Re: [Qemu-devel] [PATCH v5 1/3] qcow2: Add qcow2_shrink_l1_and_l2

qemu-devel

[Date Prev][Date Next][Thread Prev][Thread Next][Date Index][Thread Index]

Re: [Qemu-devel] [PATCH v5 1/3] qcow2: Add qcow2_shrink_l1_and_l2_table

From:	Max Reitz
Subject:	Re: [Qemu-devel] [PATCH v5 1/3] qcow2: Add qcow2_shrink_l1_and_l2_table for qcow2 shrinking
Date:	Fri, 21 Nov 2014 11:56:13 +0100
User-agent:	Mozilla/5.0 (X11; Linux x86_64; rv:31.0) Gecko/20100101 Thunderbird/31.2.0

On 2014-10-26 at 16:20, Jun Li wrote:

This patch is the realization of new function qcow2_shrink_l1_and_l2_table.
This function will shrink/discard l1 and l2 table when do qcow2 shrinking.
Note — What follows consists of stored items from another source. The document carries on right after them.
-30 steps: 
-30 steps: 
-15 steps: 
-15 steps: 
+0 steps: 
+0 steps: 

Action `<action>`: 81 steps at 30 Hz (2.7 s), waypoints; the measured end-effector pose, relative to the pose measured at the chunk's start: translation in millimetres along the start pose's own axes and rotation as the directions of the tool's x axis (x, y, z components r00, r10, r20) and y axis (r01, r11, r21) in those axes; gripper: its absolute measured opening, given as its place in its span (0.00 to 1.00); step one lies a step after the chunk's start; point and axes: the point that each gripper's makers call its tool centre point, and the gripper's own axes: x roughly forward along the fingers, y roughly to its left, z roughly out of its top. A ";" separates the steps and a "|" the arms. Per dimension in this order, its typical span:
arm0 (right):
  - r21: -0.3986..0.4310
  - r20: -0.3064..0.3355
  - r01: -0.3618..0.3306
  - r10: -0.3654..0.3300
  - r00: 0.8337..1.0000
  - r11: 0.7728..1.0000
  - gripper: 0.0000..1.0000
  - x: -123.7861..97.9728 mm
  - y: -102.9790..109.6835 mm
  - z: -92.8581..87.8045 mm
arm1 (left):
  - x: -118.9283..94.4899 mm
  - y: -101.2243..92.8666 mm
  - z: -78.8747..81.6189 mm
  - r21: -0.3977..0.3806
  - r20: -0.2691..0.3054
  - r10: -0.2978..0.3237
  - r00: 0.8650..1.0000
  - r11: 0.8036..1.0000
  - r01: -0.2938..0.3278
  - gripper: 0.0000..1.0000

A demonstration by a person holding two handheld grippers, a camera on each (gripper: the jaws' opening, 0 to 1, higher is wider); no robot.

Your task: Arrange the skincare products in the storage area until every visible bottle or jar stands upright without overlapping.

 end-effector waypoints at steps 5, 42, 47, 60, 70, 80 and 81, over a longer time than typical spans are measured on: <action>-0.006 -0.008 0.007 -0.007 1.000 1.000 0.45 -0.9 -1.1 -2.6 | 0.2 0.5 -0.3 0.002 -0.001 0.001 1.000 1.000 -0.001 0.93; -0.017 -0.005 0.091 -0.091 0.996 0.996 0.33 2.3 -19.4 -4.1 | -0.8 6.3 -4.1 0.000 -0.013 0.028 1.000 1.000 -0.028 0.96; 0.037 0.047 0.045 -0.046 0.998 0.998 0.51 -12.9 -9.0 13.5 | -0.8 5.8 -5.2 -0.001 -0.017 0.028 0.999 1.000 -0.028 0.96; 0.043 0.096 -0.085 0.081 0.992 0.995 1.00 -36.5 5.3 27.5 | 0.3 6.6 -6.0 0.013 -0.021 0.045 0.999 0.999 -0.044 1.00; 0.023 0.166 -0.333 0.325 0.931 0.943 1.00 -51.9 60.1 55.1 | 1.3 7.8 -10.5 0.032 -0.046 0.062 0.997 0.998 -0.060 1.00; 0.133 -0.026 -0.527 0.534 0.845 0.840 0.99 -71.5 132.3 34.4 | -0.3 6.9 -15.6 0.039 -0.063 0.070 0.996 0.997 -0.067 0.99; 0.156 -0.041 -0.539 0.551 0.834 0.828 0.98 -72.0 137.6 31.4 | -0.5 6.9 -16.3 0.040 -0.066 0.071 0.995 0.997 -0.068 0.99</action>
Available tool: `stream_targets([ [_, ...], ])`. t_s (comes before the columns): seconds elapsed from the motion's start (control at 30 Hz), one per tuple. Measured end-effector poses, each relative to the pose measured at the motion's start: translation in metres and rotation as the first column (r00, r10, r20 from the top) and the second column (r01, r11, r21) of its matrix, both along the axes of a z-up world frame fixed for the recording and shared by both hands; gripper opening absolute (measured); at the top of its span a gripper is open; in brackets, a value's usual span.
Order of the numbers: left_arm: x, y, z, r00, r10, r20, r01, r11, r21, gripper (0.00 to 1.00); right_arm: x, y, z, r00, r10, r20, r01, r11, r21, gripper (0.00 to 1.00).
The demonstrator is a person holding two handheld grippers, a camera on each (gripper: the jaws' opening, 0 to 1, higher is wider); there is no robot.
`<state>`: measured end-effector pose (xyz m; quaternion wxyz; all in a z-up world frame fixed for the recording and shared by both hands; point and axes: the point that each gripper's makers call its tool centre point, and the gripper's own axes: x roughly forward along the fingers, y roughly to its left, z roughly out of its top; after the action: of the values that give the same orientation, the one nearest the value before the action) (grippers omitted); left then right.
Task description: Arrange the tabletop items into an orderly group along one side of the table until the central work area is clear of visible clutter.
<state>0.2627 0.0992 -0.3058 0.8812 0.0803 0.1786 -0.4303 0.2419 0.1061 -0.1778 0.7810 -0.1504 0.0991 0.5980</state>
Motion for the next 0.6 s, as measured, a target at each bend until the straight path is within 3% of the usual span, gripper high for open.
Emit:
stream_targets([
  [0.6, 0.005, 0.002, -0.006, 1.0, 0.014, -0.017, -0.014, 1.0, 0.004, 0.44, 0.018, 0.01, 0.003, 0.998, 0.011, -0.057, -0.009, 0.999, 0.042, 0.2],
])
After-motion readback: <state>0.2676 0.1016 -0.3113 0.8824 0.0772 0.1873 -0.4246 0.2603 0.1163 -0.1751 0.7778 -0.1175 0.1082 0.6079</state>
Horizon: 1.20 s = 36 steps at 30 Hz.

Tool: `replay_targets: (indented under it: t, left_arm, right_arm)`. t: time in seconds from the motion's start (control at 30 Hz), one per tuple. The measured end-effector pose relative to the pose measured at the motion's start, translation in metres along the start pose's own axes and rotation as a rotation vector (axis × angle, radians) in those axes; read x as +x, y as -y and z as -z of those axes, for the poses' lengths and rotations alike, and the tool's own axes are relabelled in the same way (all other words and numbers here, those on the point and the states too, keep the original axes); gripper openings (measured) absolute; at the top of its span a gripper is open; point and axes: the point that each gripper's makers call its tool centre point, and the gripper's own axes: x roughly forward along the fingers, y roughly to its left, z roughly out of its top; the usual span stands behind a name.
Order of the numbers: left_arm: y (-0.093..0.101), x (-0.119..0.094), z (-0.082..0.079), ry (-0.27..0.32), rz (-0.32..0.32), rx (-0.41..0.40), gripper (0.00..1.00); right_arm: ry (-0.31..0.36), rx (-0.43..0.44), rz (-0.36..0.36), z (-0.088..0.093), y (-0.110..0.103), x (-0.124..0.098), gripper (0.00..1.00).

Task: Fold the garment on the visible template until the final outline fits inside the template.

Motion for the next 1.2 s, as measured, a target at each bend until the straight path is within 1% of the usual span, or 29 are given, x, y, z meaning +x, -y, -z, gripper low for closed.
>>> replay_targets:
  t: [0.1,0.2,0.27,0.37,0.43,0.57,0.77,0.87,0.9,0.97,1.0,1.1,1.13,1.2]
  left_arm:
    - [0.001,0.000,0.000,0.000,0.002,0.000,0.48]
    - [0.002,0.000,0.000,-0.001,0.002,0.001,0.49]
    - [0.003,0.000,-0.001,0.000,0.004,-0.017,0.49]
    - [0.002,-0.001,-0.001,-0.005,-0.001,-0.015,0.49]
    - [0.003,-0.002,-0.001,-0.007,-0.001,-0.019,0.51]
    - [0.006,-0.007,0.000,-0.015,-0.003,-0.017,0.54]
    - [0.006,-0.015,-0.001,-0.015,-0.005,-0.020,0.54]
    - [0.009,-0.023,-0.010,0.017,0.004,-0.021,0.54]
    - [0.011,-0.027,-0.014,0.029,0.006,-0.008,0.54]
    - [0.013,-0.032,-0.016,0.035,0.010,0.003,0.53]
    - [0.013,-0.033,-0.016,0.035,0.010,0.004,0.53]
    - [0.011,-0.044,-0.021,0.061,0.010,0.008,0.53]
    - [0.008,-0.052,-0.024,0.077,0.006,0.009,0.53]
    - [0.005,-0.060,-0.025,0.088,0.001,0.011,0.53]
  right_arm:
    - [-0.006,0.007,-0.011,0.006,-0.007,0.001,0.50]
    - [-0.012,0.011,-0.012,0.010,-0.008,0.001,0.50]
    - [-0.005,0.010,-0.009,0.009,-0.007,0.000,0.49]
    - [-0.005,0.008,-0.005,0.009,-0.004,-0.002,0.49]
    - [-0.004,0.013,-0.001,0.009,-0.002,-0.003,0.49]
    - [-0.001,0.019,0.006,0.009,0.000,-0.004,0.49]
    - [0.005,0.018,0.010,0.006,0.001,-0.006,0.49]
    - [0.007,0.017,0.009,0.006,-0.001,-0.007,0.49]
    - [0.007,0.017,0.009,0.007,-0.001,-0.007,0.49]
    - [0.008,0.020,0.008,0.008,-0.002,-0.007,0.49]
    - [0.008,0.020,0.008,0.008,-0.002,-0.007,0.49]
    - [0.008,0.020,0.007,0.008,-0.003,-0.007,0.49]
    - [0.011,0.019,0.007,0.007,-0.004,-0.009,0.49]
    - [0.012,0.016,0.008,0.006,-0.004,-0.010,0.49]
Signed-off-by: Jun Li <address@hidden>
---
v5:
   Do some modifications based on MAX's suggestion. Thanks for MAX.
   In v5, do l2 shrinking firstly, then do l1 shrinking in function 
qcow2_shrink_l1_and_l2_table. As do l1 shrinking need to allocate some clusters 
for new l1 table, so in v5 it can re-use the freed clusters come from l2 
shrinking.

v4:
   Add deal with COW clusters in l2 table. When using COW, some of (l2_entry >>
s->cluster_bits) will larger than s->refcount_table_size, so need to discard
this l2_entry.

v3:
   Fixed host cluster leak.
---
  block/qcow2-cluster.c | 182 ++++++++++++++++++++++++++++++++++++++++++++++++++
  block/qcow2.c         |  37 +++++++++-
  block/qcow2.h         |   2 +
  3 files changed, 218 insertions(+), 3 deletions(-)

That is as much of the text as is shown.